**Assignment**
Below this line is a set of entries; quote exactly the lines from the line that contains "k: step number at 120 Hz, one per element" to the line that contains "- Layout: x", both lines included.

Dataset records
──────────
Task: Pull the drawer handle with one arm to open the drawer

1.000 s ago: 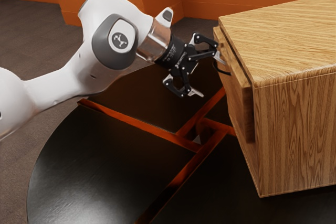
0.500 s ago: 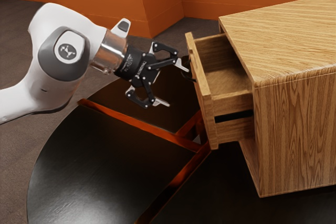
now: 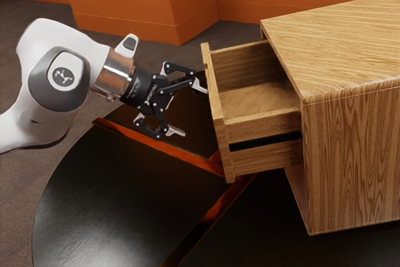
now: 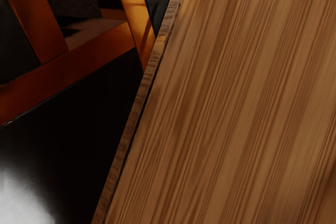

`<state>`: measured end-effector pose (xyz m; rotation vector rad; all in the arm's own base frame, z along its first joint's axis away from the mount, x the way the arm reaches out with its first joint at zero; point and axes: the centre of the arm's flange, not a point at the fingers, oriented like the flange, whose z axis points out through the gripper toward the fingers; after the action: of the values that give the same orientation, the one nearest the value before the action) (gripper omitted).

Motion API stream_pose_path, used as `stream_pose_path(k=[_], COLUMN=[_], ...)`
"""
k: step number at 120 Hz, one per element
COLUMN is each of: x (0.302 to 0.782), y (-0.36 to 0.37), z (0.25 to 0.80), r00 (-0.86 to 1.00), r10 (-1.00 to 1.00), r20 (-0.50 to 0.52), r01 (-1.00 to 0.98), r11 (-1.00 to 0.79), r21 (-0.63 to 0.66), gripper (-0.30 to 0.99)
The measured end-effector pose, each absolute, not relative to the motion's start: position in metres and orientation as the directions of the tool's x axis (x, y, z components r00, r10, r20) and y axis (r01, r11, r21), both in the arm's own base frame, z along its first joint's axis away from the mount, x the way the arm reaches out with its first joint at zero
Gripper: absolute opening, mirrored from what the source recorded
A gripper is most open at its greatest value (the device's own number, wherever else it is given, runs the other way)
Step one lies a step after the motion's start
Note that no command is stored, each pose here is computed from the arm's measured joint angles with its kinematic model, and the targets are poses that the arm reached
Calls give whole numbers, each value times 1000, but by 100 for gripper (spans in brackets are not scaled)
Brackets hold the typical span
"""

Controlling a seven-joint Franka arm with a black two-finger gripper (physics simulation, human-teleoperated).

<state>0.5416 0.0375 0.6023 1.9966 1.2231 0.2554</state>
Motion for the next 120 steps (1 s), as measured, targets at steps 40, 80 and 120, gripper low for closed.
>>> stream_pose_path(k=[40,80,120], x=[524,475,498], y=[64,143,104], z=[599,784,787], r00=[502,484,708], r10=[842,869,646], r20=[-197,109,285], r01=[673,500,615], r11=[-238,-376,-762], r21=[700,780,203], gripper=[69,69,69])
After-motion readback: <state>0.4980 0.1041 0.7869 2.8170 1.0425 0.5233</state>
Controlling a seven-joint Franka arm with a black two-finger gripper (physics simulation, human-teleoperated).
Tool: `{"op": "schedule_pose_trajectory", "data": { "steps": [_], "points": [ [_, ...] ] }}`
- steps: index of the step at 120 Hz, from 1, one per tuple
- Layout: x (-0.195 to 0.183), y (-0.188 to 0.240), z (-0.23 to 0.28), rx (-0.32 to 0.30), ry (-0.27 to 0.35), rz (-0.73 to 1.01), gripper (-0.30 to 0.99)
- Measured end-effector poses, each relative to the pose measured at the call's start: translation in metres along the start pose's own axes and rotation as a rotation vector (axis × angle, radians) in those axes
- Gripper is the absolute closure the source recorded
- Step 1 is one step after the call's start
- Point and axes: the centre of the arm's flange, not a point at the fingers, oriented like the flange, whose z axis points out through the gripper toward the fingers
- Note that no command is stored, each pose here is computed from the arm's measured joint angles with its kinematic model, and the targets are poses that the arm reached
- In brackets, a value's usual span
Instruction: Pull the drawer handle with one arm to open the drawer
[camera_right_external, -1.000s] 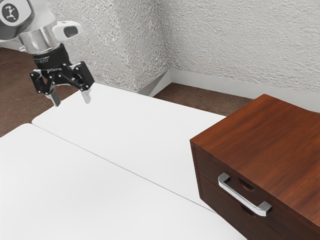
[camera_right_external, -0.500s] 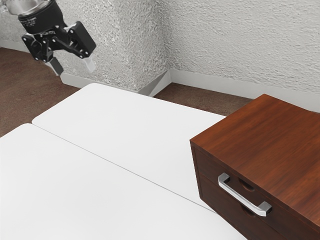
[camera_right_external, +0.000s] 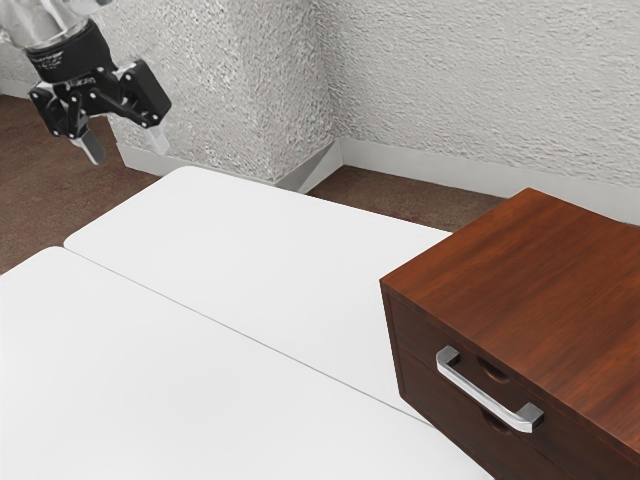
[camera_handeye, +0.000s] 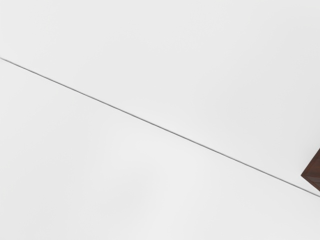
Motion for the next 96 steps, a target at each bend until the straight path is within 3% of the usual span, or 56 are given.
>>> {"op": "schedule_pose_trajectory", "data": {
  "steps": [31, 44, 55, 80, 96],
  "points": [
    [0.011, 0.020, 0.038, -0.005, -0.078, 0.031, 0.00],
    [-0.026, 0.034, 0.058, -0.018, -0.141, 0.068, 0.00],
    [-0.051, 0.029, 0.059, -0.025, -0.136, 0.067, 0.00],
    [-0.119, 0.019, 0.096, -0.014, -0.185, 0.068, 0.00],
    [-0.161, 0.010, 0.128, 0.004, -0.251, 0.071, 0.00]
  ]
}}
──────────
**Response below**
k: step number at 120 Hz, one per element
COLUMN is each of: x (0.302 to 0.782), y (-0.36 to 0.37), z (0.25 to 0.80), r00 (-0.86 to 1.00), r10 (-1.00 to 1.00), r20 (-0.50 to 0.52), r01 (-1.00 to 0.98), r11 (-1.00 to 0.79), r21 (-0.63 to 0.66), gripper (-0.30 to 0.99)
The measured end-effector pose, each absolute, not relative to the motion's start: position in metres and orientation as the directions of the tool's x axis (x, y, z components r00, r10, r20) and y axis (r01, r11, r21), both in the arm's own base frame, z along its first joint's axis away from the mount, x the way the arm reaches out with its first joint at zero
Gripper: absolute opening, mirrored from what the source recorded
A gripper is most open at its greatest value (the device's own number, wherever else it is given, runs the other way)
Step one lies a step after the motion's start
Note that no command is stored, each pose here is computed from the arm's measured joint angles with its kinematic model, and the targets are poses that the arm reached
Calls give whole numbers, each value times 1000, but by 100 for gripper (spans in brackets are not scaled)
Brackets hold the typical span
"""

Controlling a seven-joint Franka arm with a black two-finger gripper (physics simulation, human-teleoperated).

<state>0.5416 0.0375 0.6023 1.9966 1.2231 0.2554</state>
Motion for the next 120 steps (1 s), as measured, targets at steps 40, 80 and 120, gripper low for closed.
>>> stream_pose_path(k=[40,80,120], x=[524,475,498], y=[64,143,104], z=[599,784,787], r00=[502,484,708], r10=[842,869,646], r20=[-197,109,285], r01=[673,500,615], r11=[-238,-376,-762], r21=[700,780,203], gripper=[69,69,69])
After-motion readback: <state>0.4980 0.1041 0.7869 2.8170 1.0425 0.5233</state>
Controlling a seven-joint Franka arm with a black two-finger gripper (physics simulation, human-teleoperated).
Tool: `{"op": "schedule_pose_trajectory", "data": { "steps": [_], "points": [ [_, ...] ] }}`
- steps: index of the step at 120 Hz, from 1, one per tuple
- Layout: x (-0.195 to 0.183), y (-0.188 to 0.240), z (-0.23 to 0.28), rx (-0.32 to 0.30), ry (-0.27 to 0.35), rz (-0.73 to 1.01), gripper (-0.30 to 0.99)

The answer stands, and there is nothing more to add.